La distribución hipergeométrica es un modelo de probabilidad utilizado para calcular la probabilidad de obtener un determinado número de aciertos en una muestra de tamaño fijo extraída de un conjunto mayor, también de tamaño fijo, formado por elementos acertados y no acertados.
Esta distribución es particularmente importante en las estadísticas, donde se utiliza para analizar una amplia gama de problemas, incluida la calidad de los controles de fábrica y el cálculo de las tasas de mutación en las poblaciones.

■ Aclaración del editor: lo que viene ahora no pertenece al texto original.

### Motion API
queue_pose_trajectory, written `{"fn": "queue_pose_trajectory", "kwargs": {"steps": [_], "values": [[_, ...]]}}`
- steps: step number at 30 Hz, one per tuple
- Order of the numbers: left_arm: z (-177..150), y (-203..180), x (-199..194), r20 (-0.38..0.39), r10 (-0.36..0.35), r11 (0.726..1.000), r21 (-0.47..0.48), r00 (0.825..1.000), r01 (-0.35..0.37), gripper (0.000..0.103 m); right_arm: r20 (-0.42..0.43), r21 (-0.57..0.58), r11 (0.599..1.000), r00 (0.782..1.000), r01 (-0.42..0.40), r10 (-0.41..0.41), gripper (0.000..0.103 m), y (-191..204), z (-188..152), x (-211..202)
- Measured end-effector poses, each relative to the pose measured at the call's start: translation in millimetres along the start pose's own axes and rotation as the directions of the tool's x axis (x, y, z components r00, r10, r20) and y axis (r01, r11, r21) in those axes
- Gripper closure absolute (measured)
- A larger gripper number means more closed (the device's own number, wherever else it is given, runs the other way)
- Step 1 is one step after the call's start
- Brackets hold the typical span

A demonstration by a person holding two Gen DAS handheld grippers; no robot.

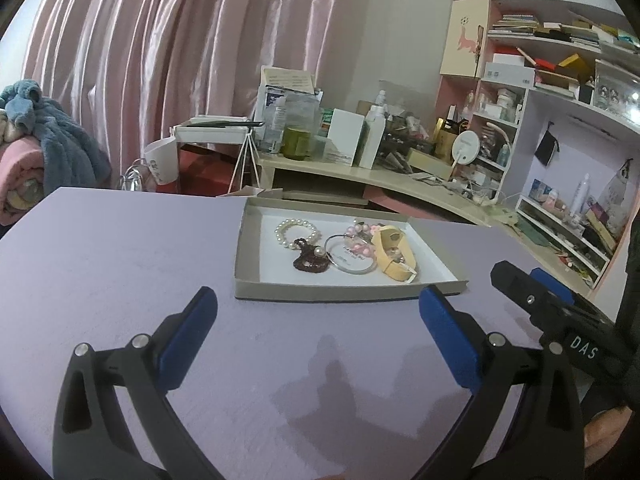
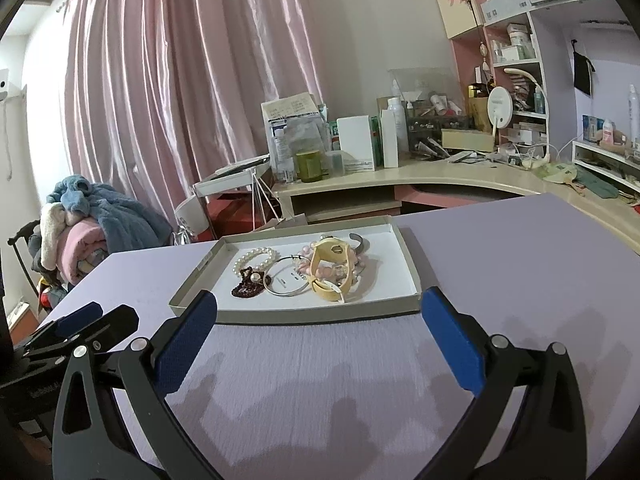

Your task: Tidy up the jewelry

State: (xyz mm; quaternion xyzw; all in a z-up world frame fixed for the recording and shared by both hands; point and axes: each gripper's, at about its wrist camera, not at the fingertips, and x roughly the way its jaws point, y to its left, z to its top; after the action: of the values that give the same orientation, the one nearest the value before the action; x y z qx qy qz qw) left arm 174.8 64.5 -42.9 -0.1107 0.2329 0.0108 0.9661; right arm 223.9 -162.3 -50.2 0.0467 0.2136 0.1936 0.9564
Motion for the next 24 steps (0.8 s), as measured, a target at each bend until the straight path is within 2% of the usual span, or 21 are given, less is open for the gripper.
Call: {"fn": "queue_pose_trajectory", "kwargs": {"steps": [6,24], "values": [[0.9,4.1,-0.1,0.007,0.001,1.000,-0.020,1.000,-0.001,0.002,-0.020,0.007,1.000,1.000,-0.014,0.014,0.001,-2.0,-2.6,4.3],[-0.4,-1.5,1.1,0.004,0.014,1.000,0.003,1.000,-0.014,0.002,-0.019,0.013,1.000,1.000,-0.019,0.020,0.001,-2.2,-5.4,4.4]]}}
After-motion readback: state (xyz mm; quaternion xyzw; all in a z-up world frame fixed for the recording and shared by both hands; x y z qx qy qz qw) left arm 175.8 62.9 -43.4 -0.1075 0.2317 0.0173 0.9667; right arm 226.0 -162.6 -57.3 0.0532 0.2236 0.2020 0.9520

Una de las aplicaciones más importantes de la distribución hipergeométrica es el control de calidad en las fábricas. Los fabricantes usan esta distribución para estimar cuántas piezas defectuosas esperar en una muestra de un tamaño determinado para determinar la calidad de ese producto. Por ejemplo, un fabricante de televisores puede medir la calidad de sus componentes seleccionando muestras de televisores de un lote determinado y comprobando el número de piezas defectuosas.
En conclusión, la distribución hipergeométrica es un modelo de probabilidad importante que tiene una amplia gama de aplicaciones en la vida cotidiana. Desde el control de calidad en las fábricas hasta la evaluación de la efectividad de los tratamientos médicos y genéticos, las distribuciones hipergeométricas ayudan a los investigadores y profesionales de todo el mundo a comprender mejor las probabilidades inherentes de las situaciones que enfrentan todos los días.
Levine, D. M. (2010) Estadística para administración y economía. (7ª. ed.) México : Pearson Educación.
Mendenhall, W. (2010). Introducción a la Probabilidad y Estadística. (13ª. ed.) México: Cengage Learning.
Montgomery, D. C. (2011). Probabilidad y estadística aplicadas a la ingeniería. (2ª. ed.) México : Limusa: Wiley.
Quezada, L. (2010). Estadística para ingenieros. México : Empresa Editora Macro.